Organisations often want to jump into this space, without considering the basics first. It's a lot more than just data preparation. An organisation that is not serious about data quality, is also not serious about data governance and data integrity.
What follows here is a practical guide for CTOs, Data Engineers, Data Scientists, their teams, Enpreneurs and business folks. I will also outline important considerations both in terms of business deliverables but also basic approaches and principles you need to consider in this space.
About me and this article
As a Consultant CTO, I have worked with a number of startups all of which are considering data-driven solutions, machine learning capabilities and data engineering requirements. Mostly within highly compliant sectors such as financial services and healthcare where data accuracy is critical to business success, reputation, compliance and security.
For the vast majority of businesses in this space, data is their IP, it's the knowledge from which they need to build and evolve their capabilities. It is also critical to monetisation as more and more application-side software is commoditised making IP accessible via an API for a fee an increasingly appealing business model.
Data Engineering — MVP to Enterprise
In order to achieve data integrity, you first need to focus on data quality. For anyone new to this space this is really priority number 1.
The key aspect to tackling data quality is to start early and don’t run before you can walk. A typical scenario is a startup team that builds an MVP, with business folks talking about data without understanding its function, and impact either technically or in terms of business outcomes. Data extraction sources get added, it gets messy, nothing is planned and frankly, all these execution issues could be avoided.
Start with the basics
In AWS a data lake is simply S3 buckets strung together, and that’s because a data lake is a centralized repository designed to store, process, and secure large amounts of structured, semi-structured, and unstructured data. It can store data in its native format and process any variety of it, ignoring size limits. Well, that’s also what an object store does which is what an S3 bucket is.

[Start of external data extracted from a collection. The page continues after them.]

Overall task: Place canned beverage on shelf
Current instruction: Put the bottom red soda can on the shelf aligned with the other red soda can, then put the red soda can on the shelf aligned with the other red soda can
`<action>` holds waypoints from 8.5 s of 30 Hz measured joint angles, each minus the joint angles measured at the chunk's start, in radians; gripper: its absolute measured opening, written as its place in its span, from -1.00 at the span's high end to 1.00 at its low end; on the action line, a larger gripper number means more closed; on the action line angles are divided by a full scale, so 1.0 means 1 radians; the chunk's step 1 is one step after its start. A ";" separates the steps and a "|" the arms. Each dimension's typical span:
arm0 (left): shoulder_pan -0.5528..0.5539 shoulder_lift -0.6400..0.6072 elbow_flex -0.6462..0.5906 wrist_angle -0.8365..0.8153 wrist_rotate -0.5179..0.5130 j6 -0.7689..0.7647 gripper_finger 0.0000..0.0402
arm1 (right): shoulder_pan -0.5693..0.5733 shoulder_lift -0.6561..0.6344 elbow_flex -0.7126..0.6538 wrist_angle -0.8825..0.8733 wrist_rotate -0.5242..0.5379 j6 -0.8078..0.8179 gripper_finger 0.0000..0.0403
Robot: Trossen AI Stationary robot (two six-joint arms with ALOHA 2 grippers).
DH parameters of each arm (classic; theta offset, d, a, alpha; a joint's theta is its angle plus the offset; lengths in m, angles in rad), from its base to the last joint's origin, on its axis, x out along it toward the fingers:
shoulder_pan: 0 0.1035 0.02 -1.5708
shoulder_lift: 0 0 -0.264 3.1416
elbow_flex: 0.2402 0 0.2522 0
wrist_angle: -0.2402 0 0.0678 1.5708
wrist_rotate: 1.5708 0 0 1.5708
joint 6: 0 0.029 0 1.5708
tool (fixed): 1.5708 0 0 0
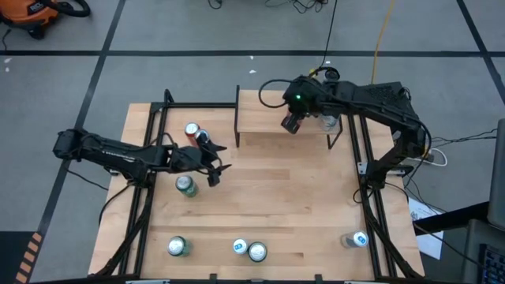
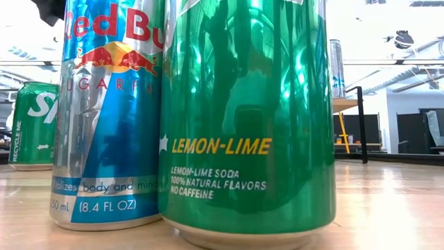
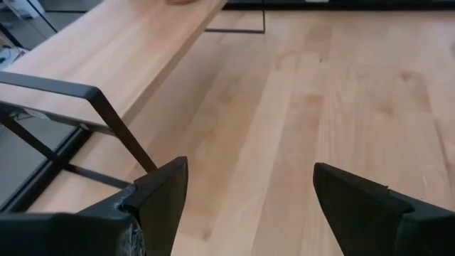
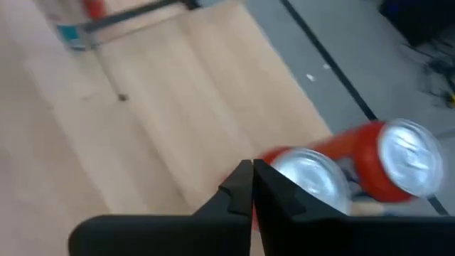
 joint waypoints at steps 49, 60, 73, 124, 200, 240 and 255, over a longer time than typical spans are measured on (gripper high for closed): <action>0.003 0.026 -0.001 -0.004 0.003 -0.002 -0.51 | -0.136 0.044 -0.002 -0.122 0.045 0.021 1.00; 0.004 -0.131 0.059 -0.246 -0.088 -0.033 -0.51 | -0.080 -0.102 -0.005 -0.038 -0.079 0.018 0.61; 0.048 -0.245 0.061 -0.661 -0.296 -0.258 -0.51 | 0.150 -0.206 -0.159 0.161 -0.112 0.105 0.05; 0.800 0.006 0.070 -0.610 0.358 0.226 -0.56 | 0.331 -0.222 -0.318 0.275 -0.107 0.118 0.05; 0.067 0.454 0.350 -0.176 0.422 0.365 -0.56 | 0.524 0.068 -1.009 1.663 0.024 0.035 -0.57; 0.067 0.439 0.350 -0.236 0.357 0.289 -0.57 | 0.373 0.238 -0.972 1.787 -0.213 0.121 -0.52; 0.069 0.214 0.349 -0.363 0.179 0.207 -0.57 | 0.374 0.006 -0.976 1.491 -0.183 0.140 -0.36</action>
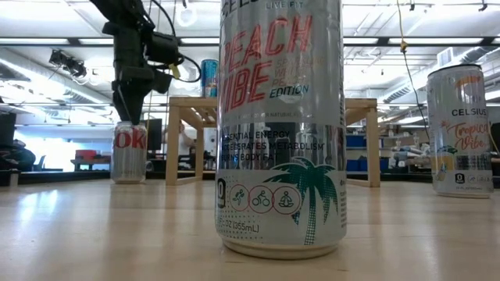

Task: Place canned beverage on shelf
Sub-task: Put the top silver soda can on the shelf

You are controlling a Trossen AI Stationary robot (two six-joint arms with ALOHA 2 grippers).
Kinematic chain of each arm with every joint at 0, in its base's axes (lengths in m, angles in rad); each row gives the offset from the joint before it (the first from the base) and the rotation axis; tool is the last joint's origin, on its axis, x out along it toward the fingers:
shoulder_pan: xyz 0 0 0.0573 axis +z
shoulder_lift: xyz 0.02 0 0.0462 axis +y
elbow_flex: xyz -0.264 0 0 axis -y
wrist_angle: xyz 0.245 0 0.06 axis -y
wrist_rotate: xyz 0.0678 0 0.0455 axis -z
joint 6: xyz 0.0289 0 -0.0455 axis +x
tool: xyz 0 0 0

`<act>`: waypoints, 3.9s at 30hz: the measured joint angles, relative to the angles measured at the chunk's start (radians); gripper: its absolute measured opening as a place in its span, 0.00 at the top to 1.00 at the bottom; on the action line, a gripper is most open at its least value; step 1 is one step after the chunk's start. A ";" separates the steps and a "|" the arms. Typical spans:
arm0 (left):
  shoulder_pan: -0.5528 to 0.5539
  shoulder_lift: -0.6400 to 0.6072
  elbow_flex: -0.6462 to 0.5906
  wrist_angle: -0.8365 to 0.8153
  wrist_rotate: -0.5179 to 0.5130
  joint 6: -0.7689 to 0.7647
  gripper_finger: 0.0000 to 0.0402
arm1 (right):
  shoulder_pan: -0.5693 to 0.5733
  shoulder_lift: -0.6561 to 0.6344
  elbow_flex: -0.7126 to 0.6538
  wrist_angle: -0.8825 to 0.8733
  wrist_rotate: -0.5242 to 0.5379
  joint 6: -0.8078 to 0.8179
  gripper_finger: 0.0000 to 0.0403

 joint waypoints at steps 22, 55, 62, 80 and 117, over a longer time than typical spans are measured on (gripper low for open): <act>-0.009 0.072 0.000 -0.042 0.004 0.008 0.06 | 0.000 0.000 0.000 0.025 0.000 0.000 0.09; -0.022 0.069 0.001 -0.111 0.022 0.079 0.25 | -0.029 0.000 0.000 0.082 0.007 -0.012 0.09; -0.045 0.068 0.001 -0.113 0.022 0.086 0.25 | -0.029 0.000 0.000 0.099 0.007 -0.015 0.09; -0.048 0.068 0.001 -0.107 0.023 0.066 0.25 | -0.033 0.000 0.000 0.018 0.087 -0.057 0.04; -0.175 0.016 0.135 -0.292 0.010 0.104 0.25 | -0.172 0.004 -0.002 -0.314 0.079 0.015 0.02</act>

Data Lakes allow you to import any amount of data and collect it from multiple sources and moved it into the data lake in its original format. This process allows you a lot of flexibility to scale while saving time in defining data structures, schema, and transformations.
My own experience is that people just believe you can throw anything into a Datalake and it can then just be ingested into some kind of analytics solution which will show you magically accurate results without any effort…
Oh my sweet summer child, how naive this is…
First things first.
Writing your Data Schema
It's a bit difficult to define how to store your data if you don’t know what queries you want to run. Anyone who has an MVP together should know this. The earlier you document this the better position you are in. It really settles a lot of arguments from engineering teams fairly quickly. As query types will dictate database types, as will you need to scale them and possibly add new query types over time, that will also dictate what you select for initial storage and become the first part of your roadmap.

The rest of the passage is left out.